What would you do if you had only ten minutes to evacuate your home?  What would you take?  What would you leave behind?

Under stressful, panic circumstances, ten minutes may feel like 60 seconds and as a result, precious lifesaving preps may be left behind never to be used.  Now there is little that can be done to alleviate or remove the stress that will naturally occur when such a sudden event takes place but one can make the few available minutes far more productive in taking the items that are most important and potentially lifesaving.

There are two basic levels of emergency evacuation preparedness that each individual and family need to understand and embrace if we are to learn anything from the experience of others.

1)  Essential life-sustaining bug-out-bag.  This is a project where you can take the time to make sure all the essentials are safely packed away in a backpack for each family member.  The items would include water, food, emergency light and heat, shelter and first aid just to name a few of the basics.  Each kit should have enough food and water to last for at least 72 hours.  Personalize each backpack to the needs of the individual.

What is equally critical is where you keep your bug-out-bags.  If you store them away somewhere in the basement or garage where they eventually get covered up by stored Christmas decorations or miscellaneous “junk” we accumulate over time, under a panic scenario, we may not be able to locate them.

Make sure they are in a closet or room close to an outside door and check them often to make sure any expired items are replaced and they are easily accessible to everyone in the household.  Now everyone knows exactly where to go to get and take the essentials of survival.

2)  Important and meaningful documents and items.  This area can be quite a bit more involved and time consuming depending on the number of items you choose to include in this category.  This is definitely an area that cannot be left till the last moment of you will potentially spend all your precious little time trying to locate just one or two items.

The best method I’ve seem is an old-school approach that can easily be modified or updated to reflect what’s most important to you.  It all revolves around the simple 3X5 cards we’re all very familiar with.

This is how it works:  Enter each room of your house and list on a 3X5 card the items in that room that if possible, you’d want to take with you.  Now you have to be careful and keep the list very brief.  Remember, almost everything in your home can be replaced.  So on you 3X5 card, list only the critical items in order of importance so if there’s only enough time to grab one item, the most important one is at the top of the list.

Make this a family project.  Get everyone’s input and make sure everyone’s in agreement as to these additional important items.  Review the location of each item.  It may be helpful to list the specific location of each item on the card as well.

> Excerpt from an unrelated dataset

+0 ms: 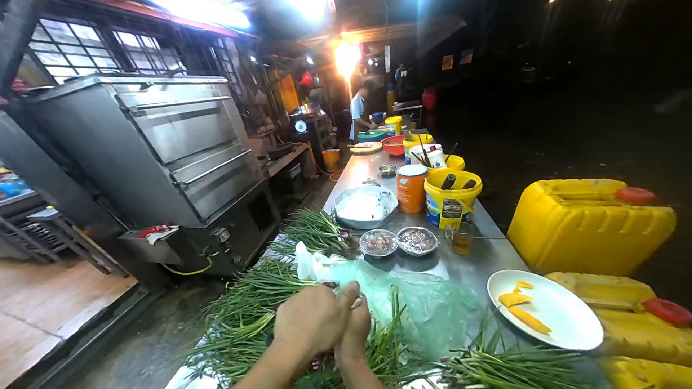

Now it’s essential to keep this card in its specific room in a location where’s it’s easy to find by everyone.  Over time, you want need to update the items on each card.  Every three to six months, it would be wise to go through a dry run with your family to make sure everyone not only knows where the bug-out bags are but understands how the 3X5 card system works.

Now, should a stressful emergency evacuation be required, you can with confidence assign each family member to be in charge of one or more rooms of the house and gather the items on the list.  This will significantly increase your ability to remove all the most precious items from your house in the most organized fashion possible.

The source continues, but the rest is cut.